To sum things up, a new bad-guy with ties to Dr. Eggman/Robotnik, interrupts a surprise Birthday party and throws a spanner in the works of time, scattering Sonic's furry friends throughout different points within his history. While searching for them, a slimline Sonic bumps into his chubby old-self and teams up to do a Quantum Leap to fix what went wrong. Set the parameters and it writes itself, I swear.
Zoned out on the green
Featuring expected elements from chequered loop-the-loops to bouncy spring-board thingamajigs, the game is a constant reminder of days when Sega made consoles. From Mega Drive to Dreamcast, reminiscence is all part of the Generations game. The soundtrack, packed with familiar Sonic tunes, once again inhabits your head for days like some forgotten mantra triggering memories of repeated gameplay from bygone years.

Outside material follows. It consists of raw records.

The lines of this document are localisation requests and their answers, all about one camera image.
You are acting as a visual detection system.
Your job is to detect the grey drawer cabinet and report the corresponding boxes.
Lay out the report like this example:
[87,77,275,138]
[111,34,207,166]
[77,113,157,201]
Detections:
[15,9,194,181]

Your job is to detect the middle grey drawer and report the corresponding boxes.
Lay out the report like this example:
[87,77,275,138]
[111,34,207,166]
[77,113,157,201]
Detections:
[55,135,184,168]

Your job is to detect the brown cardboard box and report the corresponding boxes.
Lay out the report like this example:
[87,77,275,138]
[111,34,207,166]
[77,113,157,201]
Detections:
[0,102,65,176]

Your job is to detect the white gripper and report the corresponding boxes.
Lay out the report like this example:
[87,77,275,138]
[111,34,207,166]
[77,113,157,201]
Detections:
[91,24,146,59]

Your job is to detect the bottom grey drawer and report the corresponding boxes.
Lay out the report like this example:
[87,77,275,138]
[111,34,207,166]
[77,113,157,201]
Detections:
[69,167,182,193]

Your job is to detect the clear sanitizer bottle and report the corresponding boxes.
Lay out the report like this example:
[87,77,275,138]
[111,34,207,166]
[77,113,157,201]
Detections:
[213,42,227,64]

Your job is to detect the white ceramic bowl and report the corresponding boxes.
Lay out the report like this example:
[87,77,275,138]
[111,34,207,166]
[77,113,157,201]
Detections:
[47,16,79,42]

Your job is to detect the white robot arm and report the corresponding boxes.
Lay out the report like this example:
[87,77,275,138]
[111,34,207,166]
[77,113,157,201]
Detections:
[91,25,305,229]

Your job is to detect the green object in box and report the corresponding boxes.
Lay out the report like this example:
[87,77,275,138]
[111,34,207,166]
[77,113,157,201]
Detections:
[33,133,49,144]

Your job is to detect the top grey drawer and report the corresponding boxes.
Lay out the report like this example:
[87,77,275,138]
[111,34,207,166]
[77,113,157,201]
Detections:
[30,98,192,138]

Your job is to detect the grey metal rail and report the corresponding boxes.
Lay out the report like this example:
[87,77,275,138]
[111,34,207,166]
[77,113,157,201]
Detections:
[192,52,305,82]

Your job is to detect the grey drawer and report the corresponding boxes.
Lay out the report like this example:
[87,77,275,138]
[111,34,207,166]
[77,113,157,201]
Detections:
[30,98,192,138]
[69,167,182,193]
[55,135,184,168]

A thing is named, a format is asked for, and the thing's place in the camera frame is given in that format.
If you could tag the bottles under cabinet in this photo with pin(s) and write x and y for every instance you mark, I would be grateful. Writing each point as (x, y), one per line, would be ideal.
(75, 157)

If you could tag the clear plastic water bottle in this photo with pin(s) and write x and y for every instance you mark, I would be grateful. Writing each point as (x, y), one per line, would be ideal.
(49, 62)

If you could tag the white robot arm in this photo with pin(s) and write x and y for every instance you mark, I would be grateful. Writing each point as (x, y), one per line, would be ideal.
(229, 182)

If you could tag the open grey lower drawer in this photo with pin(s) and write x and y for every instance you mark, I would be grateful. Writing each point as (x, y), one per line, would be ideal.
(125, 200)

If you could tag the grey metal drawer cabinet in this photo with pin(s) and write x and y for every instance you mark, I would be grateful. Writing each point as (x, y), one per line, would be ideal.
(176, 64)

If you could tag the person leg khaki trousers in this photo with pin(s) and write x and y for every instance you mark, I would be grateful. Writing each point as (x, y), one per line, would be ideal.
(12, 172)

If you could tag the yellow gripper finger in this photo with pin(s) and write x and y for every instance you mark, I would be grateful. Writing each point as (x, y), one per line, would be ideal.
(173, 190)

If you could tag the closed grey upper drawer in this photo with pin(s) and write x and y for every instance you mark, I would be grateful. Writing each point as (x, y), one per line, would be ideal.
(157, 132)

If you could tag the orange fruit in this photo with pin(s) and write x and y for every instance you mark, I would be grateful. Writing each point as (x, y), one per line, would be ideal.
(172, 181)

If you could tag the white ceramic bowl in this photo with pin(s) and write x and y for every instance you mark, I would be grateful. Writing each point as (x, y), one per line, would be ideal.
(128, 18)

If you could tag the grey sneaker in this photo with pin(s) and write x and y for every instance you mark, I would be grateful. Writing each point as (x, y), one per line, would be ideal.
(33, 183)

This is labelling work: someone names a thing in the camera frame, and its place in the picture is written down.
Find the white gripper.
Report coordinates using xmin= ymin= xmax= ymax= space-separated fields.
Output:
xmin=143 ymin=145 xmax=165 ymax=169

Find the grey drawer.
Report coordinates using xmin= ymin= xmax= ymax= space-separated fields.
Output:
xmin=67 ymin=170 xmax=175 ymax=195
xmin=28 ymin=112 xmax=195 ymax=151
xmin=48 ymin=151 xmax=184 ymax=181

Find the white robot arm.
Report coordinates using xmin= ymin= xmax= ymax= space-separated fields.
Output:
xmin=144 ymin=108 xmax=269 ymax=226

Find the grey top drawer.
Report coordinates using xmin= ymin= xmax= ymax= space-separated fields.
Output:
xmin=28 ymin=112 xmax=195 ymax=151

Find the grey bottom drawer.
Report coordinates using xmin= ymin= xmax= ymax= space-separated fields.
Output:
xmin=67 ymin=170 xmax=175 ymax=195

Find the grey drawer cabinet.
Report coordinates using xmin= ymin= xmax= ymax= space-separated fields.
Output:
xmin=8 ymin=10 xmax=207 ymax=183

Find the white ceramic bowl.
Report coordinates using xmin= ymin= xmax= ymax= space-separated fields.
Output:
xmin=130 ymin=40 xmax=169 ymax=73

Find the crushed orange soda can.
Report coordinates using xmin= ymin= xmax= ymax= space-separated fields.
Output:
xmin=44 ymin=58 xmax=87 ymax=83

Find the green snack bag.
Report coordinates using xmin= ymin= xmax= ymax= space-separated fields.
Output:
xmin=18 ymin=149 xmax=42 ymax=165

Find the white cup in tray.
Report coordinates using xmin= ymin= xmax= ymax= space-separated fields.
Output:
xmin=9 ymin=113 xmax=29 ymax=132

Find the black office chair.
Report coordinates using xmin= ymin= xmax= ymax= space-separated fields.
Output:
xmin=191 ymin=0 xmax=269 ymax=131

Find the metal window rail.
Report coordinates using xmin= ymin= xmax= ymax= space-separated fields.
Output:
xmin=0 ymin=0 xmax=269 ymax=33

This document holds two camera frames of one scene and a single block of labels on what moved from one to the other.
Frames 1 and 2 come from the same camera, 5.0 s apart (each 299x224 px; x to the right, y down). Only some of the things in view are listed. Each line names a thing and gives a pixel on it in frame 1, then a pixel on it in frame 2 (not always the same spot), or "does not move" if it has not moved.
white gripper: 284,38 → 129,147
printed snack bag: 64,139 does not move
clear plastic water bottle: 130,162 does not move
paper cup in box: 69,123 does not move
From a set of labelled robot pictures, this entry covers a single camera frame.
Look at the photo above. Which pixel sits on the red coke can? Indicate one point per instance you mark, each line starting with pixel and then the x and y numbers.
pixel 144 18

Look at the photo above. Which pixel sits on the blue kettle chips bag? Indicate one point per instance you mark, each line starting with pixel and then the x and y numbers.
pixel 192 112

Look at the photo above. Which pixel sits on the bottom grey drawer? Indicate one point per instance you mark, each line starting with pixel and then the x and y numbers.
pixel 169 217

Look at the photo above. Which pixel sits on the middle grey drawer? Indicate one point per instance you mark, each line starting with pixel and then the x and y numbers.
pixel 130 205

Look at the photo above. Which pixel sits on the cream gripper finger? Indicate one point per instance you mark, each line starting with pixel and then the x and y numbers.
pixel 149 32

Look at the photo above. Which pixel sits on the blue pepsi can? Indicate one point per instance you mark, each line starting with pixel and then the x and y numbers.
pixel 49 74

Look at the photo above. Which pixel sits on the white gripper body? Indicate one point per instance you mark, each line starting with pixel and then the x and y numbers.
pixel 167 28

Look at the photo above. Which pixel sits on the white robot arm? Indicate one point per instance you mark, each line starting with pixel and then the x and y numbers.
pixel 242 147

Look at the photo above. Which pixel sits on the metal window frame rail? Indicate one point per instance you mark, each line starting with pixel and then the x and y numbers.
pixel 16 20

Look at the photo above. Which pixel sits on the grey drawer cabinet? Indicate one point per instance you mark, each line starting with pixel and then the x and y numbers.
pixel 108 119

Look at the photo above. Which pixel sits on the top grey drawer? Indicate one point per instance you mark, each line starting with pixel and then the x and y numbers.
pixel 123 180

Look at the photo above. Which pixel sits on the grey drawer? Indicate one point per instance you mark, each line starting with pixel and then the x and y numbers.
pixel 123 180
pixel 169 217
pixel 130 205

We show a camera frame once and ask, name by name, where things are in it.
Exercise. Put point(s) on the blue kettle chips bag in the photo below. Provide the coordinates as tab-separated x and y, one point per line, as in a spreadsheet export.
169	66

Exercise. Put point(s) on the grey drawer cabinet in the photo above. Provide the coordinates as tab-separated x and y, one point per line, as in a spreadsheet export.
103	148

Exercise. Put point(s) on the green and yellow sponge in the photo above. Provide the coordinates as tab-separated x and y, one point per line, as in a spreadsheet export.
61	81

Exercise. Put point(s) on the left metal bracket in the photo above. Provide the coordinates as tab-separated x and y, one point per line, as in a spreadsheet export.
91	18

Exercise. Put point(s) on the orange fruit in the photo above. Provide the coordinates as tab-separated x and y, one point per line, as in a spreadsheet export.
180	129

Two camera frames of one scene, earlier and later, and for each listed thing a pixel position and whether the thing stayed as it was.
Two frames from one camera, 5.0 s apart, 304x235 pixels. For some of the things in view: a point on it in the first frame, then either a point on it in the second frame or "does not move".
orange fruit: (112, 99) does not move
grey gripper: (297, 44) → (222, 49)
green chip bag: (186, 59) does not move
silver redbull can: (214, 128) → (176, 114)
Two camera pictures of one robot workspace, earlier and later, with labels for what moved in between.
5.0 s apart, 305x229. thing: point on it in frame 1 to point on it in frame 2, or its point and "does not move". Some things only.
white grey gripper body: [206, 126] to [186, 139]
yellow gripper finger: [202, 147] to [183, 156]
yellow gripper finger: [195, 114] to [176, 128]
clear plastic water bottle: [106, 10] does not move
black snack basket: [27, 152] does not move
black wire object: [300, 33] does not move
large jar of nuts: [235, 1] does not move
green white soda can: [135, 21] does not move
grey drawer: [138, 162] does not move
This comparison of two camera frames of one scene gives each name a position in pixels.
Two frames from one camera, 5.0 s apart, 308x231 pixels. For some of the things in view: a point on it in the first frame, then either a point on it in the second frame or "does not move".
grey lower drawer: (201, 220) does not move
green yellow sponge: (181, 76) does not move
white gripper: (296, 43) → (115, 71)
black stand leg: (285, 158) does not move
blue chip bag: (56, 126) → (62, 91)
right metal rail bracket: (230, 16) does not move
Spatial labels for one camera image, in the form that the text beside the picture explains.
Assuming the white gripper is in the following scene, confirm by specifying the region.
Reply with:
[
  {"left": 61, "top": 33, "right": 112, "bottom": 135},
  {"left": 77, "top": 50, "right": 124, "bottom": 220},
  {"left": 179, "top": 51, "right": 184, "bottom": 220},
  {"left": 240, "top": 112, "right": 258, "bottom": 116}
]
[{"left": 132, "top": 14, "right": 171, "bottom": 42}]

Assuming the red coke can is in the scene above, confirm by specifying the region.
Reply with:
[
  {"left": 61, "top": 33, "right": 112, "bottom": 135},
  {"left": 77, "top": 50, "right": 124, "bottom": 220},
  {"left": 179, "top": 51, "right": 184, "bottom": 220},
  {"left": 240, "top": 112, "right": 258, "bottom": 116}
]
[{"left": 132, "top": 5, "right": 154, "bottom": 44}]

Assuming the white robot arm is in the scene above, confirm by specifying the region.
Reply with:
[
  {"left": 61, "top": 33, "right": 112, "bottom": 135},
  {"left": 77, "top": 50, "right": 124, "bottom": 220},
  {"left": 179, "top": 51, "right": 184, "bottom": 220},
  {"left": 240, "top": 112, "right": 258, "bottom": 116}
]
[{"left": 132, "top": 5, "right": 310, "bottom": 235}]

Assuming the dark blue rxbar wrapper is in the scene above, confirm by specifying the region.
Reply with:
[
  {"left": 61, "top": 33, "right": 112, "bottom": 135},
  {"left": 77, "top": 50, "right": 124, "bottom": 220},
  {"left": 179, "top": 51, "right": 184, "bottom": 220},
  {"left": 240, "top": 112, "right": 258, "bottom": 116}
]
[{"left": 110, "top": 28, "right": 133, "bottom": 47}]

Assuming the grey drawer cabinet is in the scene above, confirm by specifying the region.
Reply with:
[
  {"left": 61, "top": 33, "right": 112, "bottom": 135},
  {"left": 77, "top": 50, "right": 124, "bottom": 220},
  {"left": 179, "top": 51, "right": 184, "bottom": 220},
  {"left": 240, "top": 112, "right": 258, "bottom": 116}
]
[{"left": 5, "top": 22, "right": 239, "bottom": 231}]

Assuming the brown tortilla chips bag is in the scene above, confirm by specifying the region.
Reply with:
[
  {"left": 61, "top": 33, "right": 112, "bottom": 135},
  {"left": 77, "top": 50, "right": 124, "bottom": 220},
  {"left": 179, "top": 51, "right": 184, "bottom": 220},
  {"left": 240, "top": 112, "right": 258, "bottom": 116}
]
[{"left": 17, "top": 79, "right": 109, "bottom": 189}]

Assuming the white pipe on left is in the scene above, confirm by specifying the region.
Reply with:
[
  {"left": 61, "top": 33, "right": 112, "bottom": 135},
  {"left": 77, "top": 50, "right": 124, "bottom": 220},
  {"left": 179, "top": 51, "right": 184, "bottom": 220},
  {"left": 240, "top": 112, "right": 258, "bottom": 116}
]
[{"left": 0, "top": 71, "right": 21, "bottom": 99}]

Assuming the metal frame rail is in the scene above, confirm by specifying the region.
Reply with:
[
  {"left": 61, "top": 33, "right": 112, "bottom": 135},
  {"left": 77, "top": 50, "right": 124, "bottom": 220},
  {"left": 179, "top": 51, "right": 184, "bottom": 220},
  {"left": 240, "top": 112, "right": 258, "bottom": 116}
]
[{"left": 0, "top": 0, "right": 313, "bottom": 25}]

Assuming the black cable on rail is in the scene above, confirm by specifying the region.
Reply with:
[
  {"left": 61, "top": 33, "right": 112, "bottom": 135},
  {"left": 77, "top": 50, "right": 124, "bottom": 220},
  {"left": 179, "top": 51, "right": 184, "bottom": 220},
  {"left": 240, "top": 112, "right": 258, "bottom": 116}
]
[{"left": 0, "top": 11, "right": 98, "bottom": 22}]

The game itself splits into three eras spread over nine worlds, each tackled first by the classic chubster in 2D platform style, followed by contemporary stick-figure Sonic in a more-modern 3D environment. Things kick-off with the evocative Green Hill Zone, revamped in HD glory. It's a wonderful spaghetti junction of possible routes. However, there's little time to choose one, as Sonic's addiction to speed seems to have worsened over the years, rushing through levels like the ground is made of hot coals.
Don't get me wrong, Sonic was always about speed, but I don't remember him ever being this fast. Yet, continuously crashing through 3D levels made me think the handling could have been better. Still, it's an exhilarating experience and Sonic Generations actually encouraged me to dust off my Master System and sit down with the original 8-bit version for a few days.